Blêmissant, l’esclavagiste alla chercher la tenue de l’esclave, et la tendit.
« Te… Tenez, Monseigneur… ! »
Avec la main droite, Tywill récupéra le kimono, mais, avec la gauche, envoya son poing s’écraser violemment dans l’estomac du marchand, lui coupant le souffle, et le clouant au sol, la douleur défigurant son visage. Sans qu’elle ne puisse se l’expliquer, Alice y trouvait là une espèce de plaisir sadique.
« Tu as de la chance que je sois de bonne humeur… »

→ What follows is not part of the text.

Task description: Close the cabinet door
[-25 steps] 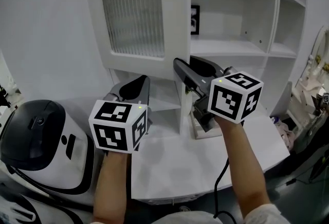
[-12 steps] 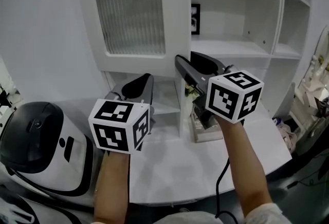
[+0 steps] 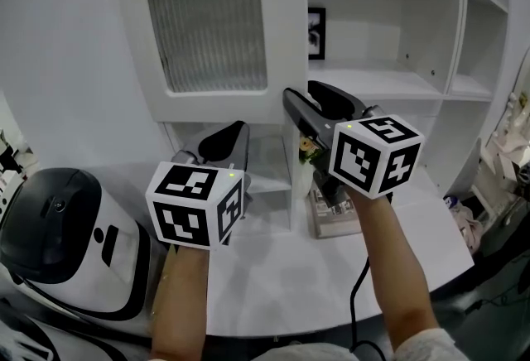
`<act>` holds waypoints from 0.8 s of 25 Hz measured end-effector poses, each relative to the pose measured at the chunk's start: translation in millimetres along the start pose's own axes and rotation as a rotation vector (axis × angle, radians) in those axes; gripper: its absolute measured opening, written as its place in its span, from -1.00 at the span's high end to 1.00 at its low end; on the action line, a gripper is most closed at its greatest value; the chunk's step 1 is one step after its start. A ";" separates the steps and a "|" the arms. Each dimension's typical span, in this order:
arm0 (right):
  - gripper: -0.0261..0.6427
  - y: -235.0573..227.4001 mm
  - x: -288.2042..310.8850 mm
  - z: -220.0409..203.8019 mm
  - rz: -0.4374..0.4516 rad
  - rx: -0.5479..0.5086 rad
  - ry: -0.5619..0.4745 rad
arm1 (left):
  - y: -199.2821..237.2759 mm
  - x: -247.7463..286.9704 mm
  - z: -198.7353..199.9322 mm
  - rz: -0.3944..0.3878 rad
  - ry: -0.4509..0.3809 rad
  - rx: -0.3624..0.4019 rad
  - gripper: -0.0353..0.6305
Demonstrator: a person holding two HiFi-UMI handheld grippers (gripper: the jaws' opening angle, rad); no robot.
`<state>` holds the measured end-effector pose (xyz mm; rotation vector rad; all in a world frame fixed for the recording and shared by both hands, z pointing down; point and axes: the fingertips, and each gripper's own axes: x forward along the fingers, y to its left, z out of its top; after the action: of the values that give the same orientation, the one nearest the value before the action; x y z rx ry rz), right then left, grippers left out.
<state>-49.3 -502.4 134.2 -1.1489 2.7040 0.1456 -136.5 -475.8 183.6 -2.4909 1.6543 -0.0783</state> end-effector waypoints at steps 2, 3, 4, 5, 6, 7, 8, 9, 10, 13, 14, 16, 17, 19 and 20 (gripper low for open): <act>0.33 -4.0 2.6 -0.4 0.001 0.004 -0.004 | 0.7 4.2 -1.4 0.002 0.001 0.000 0.90; 0.31 -6.1 4.1 -0.6 0.001 0.007 -0.007 | 0.8 6.5 -1.6 0.004 0.001 0.001 0.90; 0.30 -8.7 5.8 -0.9 0.004 0.014 -0.008 | 0.8 9.1 -1.5 0.005 0.001 0.003 0.90; 0.29 -11.4 7.8 -1.5 0.007 0.023 -0.008 | 0.8 12.0 -1.4 0.006 0.001 0.004 0.90; 0.29 -14.0 10.0 -2.1 0.011 0.032 -0.007 | 1.1 14.8 -1.5 0.007 0.002 0.006 0.90; 0.29 -16.3 12.3 -2.7 0.013 0.038 -0.005 | 1.8 17.5 -1.7 0.008 0.003 0.007 0.90; 0.29 -18.3 14.7 -3.4 0.014 0.040 -0.004 | 2.8 19.8 -2.2 0.009 0.005 0.008 0.90; 0.29 -20.2 17.0 -4.1 0.014 0.041 -0.003 | 4.0 21.9 -2.9 0.010 0.006 0.008 0.90; 0.29 -21.9 19.1 -4.7 0.013 0.041 -0.003 | 5.2 23.7 -3.6 0.012 0.008 0.008 0.90; 0.29 -25.6 24.8 -5.7 0.017 0.043 -0.006 | 9.2 28.2 -4.3 0.017 0.006 0.008 0.89; 0.29 -26.7 26.6 -5.9 0.020 0.044 -0.007 | 10.3 29.9 -4.4 0.019 0.005 0.009 0.90; 0.29 -29.9 30.1 -6.8 0.026 0.049 -0.007 | 11.9 33.8 -5.5 0.023 0.008 0.011 0.90; 0.29 -31.9 31.8 -7.3 0.028 0.052 -0.007 | 12.5 35.9 -6.3 0.025 0.011 0.011 0.90; 0.29 -35.7 34.8 -7.9 0.031 0.058 -0.008 | 13.3 39.7 -7.4 0.027 0.016 0.012 0.90; 0.29 -37.2 36.3 -8.0 0.031 0.060 -0.008 | 14.0 41.1 -7.5 0.028 0.018 0.013 0.90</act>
<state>-48.2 -555.0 133.5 -1.0876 2.7008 0.0737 -134.2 -519.6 187.2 -2.4644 1.6895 -0.1080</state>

Se retournant, Tywill tendit le vêtement à Alice, qui s’en empara avec son autre main, puis le seigneur s’éloigna. Souriant, Alice se mit à marcher, coupant à travers la foule jusqu’à atteindre une petite calèche, à elle, et l’ouvrit.

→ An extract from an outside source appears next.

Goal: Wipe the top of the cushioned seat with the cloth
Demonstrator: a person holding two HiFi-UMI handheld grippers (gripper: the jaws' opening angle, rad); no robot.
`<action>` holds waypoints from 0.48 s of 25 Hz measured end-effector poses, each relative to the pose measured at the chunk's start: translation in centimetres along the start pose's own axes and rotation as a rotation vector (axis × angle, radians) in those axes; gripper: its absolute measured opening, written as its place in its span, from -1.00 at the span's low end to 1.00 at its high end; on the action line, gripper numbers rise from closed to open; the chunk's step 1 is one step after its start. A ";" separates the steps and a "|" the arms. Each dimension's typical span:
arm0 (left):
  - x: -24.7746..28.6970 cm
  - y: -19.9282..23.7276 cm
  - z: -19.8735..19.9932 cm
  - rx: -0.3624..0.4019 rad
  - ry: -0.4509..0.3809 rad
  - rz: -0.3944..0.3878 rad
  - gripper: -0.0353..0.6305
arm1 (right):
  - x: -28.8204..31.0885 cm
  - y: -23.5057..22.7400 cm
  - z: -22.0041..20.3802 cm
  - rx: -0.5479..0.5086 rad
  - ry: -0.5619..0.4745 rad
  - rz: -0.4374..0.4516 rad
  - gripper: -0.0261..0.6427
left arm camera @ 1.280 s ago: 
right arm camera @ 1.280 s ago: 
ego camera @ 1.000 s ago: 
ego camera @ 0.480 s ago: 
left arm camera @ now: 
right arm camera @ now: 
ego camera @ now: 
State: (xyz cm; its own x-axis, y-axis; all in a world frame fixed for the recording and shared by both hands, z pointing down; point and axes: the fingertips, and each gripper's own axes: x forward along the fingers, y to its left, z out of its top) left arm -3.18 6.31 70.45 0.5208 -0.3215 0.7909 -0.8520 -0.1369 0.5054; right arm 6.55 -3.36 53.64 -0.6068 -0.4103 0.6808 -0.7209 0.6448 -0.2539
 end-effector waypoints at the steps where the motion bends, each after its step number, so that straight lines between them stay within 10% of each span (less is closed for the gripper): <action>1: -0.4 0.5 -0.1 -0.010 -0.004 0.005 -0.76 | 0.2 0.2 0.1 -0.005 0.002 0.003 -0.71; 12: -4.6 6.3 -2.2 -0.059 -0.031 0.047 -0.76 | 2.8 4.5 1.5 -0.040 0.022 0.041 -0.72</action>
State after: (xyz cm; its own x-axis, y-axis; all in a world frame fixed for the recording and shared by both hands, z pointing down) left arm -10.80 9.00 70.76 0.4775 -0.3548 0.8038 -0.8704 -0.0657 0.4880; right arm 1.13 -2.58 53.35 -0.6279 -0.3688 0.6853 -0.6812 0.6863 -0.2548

« Monte à l’intérieur… Je vais te conduire au château… »
Alice avisa le cocher de les ramener au Château royal, puis alla dans la calèche, qui partit ensuite. Regardant brièvement le marché depuis la petite fenêtre dans le carrosse, Alice regarda son esclave, assise devant elle, et lui prit ses délicates mains, allant embrasser quelques-uns de ses doigts.

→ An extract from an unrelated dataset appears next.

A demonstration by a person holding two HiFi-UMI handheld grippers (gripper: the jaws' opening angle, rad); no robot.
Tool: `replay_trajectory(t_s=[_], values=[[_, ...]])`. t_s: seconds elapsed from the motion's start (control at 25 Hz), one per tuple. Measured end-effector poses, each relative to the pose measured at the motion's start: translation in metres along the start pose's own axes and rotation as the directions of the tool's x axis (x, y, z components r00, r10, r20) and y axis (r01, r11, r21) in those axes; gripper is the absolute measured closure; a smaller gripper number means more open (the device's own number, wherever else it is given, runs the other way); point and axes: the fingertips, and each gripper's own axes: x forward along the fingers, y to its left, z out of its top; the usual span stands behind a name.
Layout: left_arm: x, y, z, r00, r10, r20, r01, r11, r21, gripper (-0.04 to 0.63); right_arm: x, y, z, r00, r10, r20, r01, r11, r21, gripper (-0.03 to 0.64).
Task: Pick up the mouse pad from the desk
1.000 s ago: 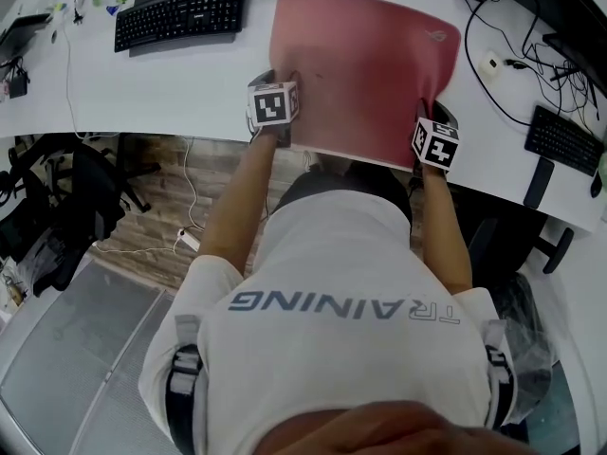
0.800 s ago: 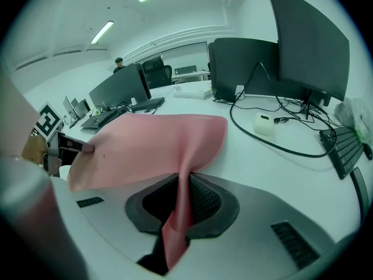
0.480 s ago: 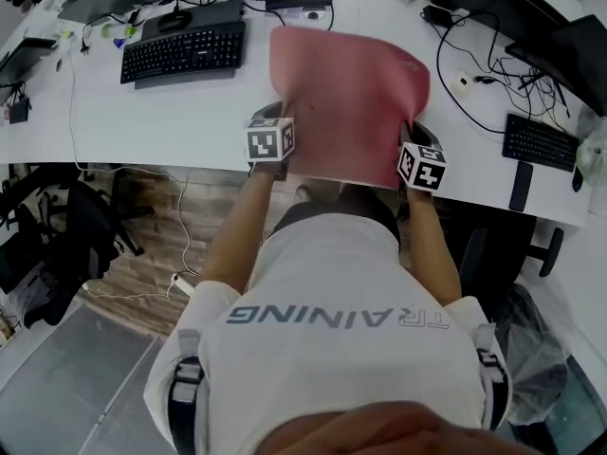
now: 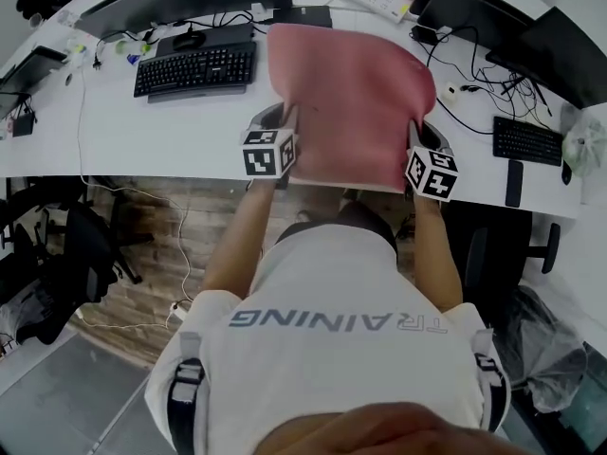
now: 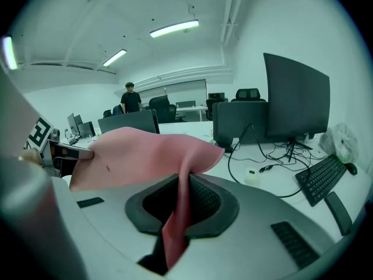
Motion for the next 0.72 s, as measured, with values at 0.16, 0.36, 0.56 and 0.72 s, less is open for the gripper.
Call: replay_trajectory(t_s=[0.16,0.36,0.56,0.72], values=[[-0.023,-0.003,0.028,0.997,-0.016,0.081,0.014,1.000,0.024,0.506,-0.023,0.012,0.031,0.996,-0.010,0.088,0.011,1.000,-0.018,0.555],[-0.058,-0.008,0.057,0.983,-0.034,0.179,0.025,0.998,0.049,0.508,-0.056,0.026,0.064,0.984,-0.018,0.176,0.027,0.999,-0.045,0.555],[-0.101,-0.018,0.093,0.952,-0.055,0.303,0.027,0.995,0.096,0.510,-0.092,0.041,0.104,0.957,-0.020,0.290,0.044,0.996,-0.074,0.555],[-0.138,-0.026,0.123,0.912,-0.069,0.404,0.020,0.992,0.125,0.511,-0.124,0.056,0.136,0.925,-0.013,0.380,0.055,0.994,-0.098,0.555]])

« Tu es en sécurité, maintenant, la rassura-t-elle. Tu es dans le royaume de Sylvandell, la Terre des Dragons, et je suis la Princesse Alice Korvegan, unique héritière du royaume. »
Le chariot atteignit l’immense pont qui surplombait un canyon abyssal, menant tout droit au Château royal, et on pouvait très facilement voir plusieurs dragons voler dans le ciel, filant sous le pont, descendant vers la plaine rocailleuse circulant sous le pont.
« Je vais te faire couler un bain, décida-t-elle quand la calèche s’arrêta dans la cour d’entrée. Ça ne pourra te faire que du bien ! »
Elle sortit de la calèche, tenant entre ses bras le kimono de l’esclave. Pour l’heure, elle ne cherchait pas à en savoir plus sur elle. Mieux valait qu’elle prenne un bain, afin d’aller mieux, et dissiper les effets des narcotiques qu’on lui avait inoculé.
« Tu viens ? » fit-elle en tendant sa main gantée vers elle, afin qu’elle s’appuie dessus pour descendre.
Alice, après tout, ignorait l’étendue de la drogue, et les effets qu’elle avait sur le corps de son esclave. Son esclave… A cette idée, elle se sentait à la fois nerveuse et excitée.